Work to be completed: All that is needed is the line containing "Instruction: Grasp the" and the lines after it to the end of the material, written out exactly, pictures left aside.

Information shown:
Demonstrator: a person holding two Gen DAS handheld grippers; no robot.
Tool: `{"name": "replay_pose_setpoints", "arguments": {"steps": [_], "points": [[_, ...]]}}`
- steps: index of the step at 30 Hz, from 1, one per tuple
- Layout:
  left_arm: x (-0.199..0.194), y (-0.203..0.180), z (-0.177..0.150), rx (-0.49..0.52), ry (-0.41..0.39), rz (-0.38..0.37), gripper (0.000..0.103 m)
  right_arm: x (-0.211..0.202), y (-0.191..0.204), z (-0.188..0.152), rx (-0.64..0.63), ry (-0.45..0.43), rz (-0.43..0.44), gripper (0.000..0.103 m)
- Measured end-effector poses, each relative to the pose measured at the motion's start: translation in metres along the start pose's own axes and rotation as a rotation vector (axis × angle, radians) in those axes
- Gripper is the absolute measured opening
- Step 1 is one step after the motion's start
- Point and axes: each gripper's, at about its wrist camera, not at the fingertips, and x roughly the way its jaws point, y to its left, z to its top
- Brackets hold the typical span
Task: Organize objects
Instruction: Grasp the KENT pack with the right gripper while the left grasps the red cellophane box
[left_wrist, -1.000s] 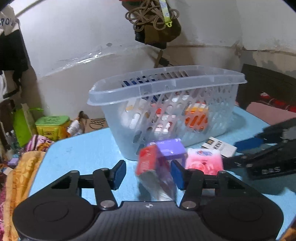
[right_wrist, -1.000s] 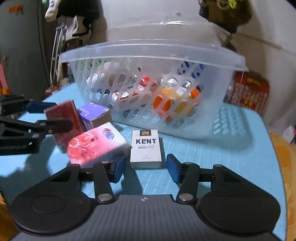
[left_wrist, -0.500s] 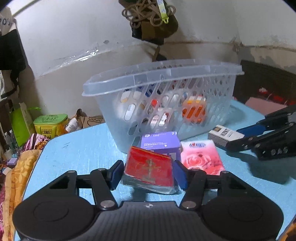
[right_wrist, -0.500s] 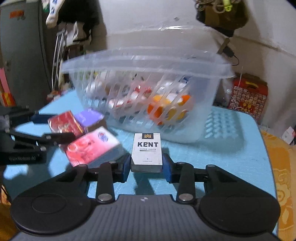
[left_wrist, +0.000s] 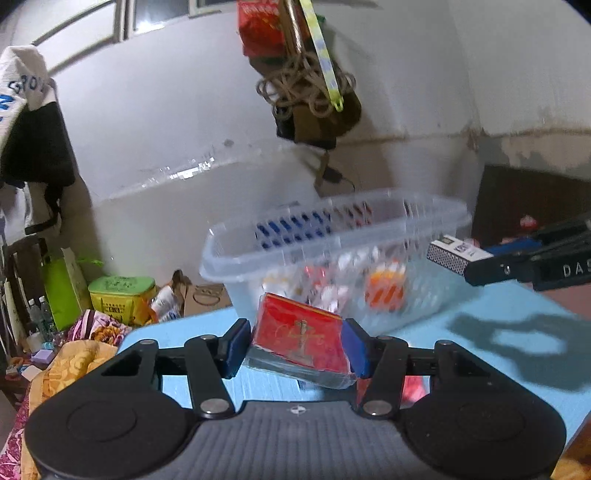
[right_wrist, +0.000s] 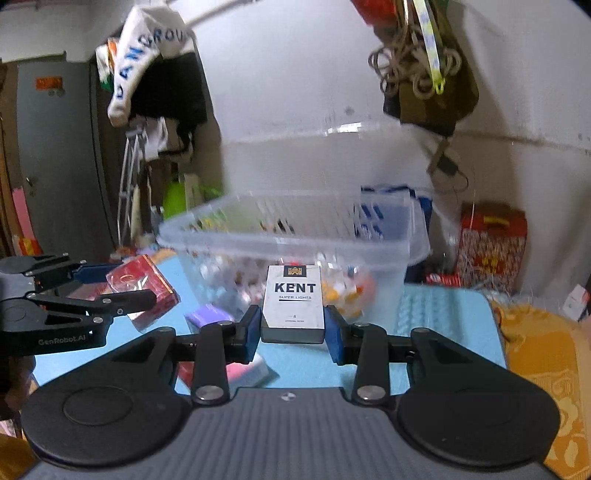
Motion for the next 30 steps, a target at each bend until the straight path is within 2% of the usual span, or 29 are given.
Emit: {"name": "replay_pose_setpoints", "arguments": {"steps": [2,3,4,5,7,14,19,20,21,22,23,25,30], "points": [[-0.005,0.003,0.004,-0.005,-0.021,0.0,0.058,-0.002,0.002,0.003,-0.001,-0.014,0.015,0.04],[-0.007,0.003,0.005,-0.006,-0.03,0.002,0.054,-0.002,0.003,0.004,-0.006,-0.019,0.018,0.04],[-0.009,0.002,0.006,-0.004,-0.033,0.002,0.04,-0.002,0.005,0.004,-0.009,-0.023,0.02,0.04],[-0.008,0.003,0.007,-0.005,-0.024,-0.01,0.017,-0.002,0.005,0.005,-0.011,-0.023,0.025,0.04],[-0.006,0.005,0.007,-0.024,-0.009,-0.036,0.018,-0.001,0.005,0.004,-0.014,-0.019,0.033,0.04],[0.011,0.003,-0.006,0.009,0.057,-0.015,0.018,0.0,0.001,0.001,-0.003,-0.004,0.038,0.04],[0.02,0.024,-0.018,-0.058,0.122,-0.01,0.018,-0.001,0.0,0.0,-0.001,-0.001,0.049,0.04],[0.021,0.025,-0.019,-0.066,0.129,-0.024,0.029,-0.001,0.0,0.0,0.001,0.001,0.051,0.04],[0.022,0.024,-0.02,-0.069,0.125,-0.042,0.05,-0.001,0.0,-0.001,0.002,0.003,0.052,0.04],[0.022,0.023,-0.022,-0.065,0.112,-0.051,0.062,-0.001,0.0,-0.001,0.002,0.006,0.053,0.04],[0.023,0.02,-0.023,-0.047,0.1,-0.052,0.082,-0.001,0.0,-0.002,0.002,0.009,0.053,0.04],[0.024,0.014,-0.027,-0.008,0.097,-0.043,0.086,-0.002,-0.001,-0.003,0.004,0.012,0.053,0.04],[0.044,0.013,-0.038,0.019,0.204,-0.016,0.086,-0.002,0.0,-0.002,0.006,0.017,0.065,0.04]]}}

Finished task:
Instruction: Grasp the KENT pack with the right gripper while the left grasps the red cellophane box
[left_wrist, -1.000s] 
[right_wrist, -1.000s] 
[left_wrist, -0.500s] 
[right_wrist, -0.500s] 
[left_wrist, +0.000s] 
[right_wrist, +0.000s] 
Motion for the next 30 steps, a target at each bend until the straight path is within 2% of the usual span, or 29 are given.
Emit: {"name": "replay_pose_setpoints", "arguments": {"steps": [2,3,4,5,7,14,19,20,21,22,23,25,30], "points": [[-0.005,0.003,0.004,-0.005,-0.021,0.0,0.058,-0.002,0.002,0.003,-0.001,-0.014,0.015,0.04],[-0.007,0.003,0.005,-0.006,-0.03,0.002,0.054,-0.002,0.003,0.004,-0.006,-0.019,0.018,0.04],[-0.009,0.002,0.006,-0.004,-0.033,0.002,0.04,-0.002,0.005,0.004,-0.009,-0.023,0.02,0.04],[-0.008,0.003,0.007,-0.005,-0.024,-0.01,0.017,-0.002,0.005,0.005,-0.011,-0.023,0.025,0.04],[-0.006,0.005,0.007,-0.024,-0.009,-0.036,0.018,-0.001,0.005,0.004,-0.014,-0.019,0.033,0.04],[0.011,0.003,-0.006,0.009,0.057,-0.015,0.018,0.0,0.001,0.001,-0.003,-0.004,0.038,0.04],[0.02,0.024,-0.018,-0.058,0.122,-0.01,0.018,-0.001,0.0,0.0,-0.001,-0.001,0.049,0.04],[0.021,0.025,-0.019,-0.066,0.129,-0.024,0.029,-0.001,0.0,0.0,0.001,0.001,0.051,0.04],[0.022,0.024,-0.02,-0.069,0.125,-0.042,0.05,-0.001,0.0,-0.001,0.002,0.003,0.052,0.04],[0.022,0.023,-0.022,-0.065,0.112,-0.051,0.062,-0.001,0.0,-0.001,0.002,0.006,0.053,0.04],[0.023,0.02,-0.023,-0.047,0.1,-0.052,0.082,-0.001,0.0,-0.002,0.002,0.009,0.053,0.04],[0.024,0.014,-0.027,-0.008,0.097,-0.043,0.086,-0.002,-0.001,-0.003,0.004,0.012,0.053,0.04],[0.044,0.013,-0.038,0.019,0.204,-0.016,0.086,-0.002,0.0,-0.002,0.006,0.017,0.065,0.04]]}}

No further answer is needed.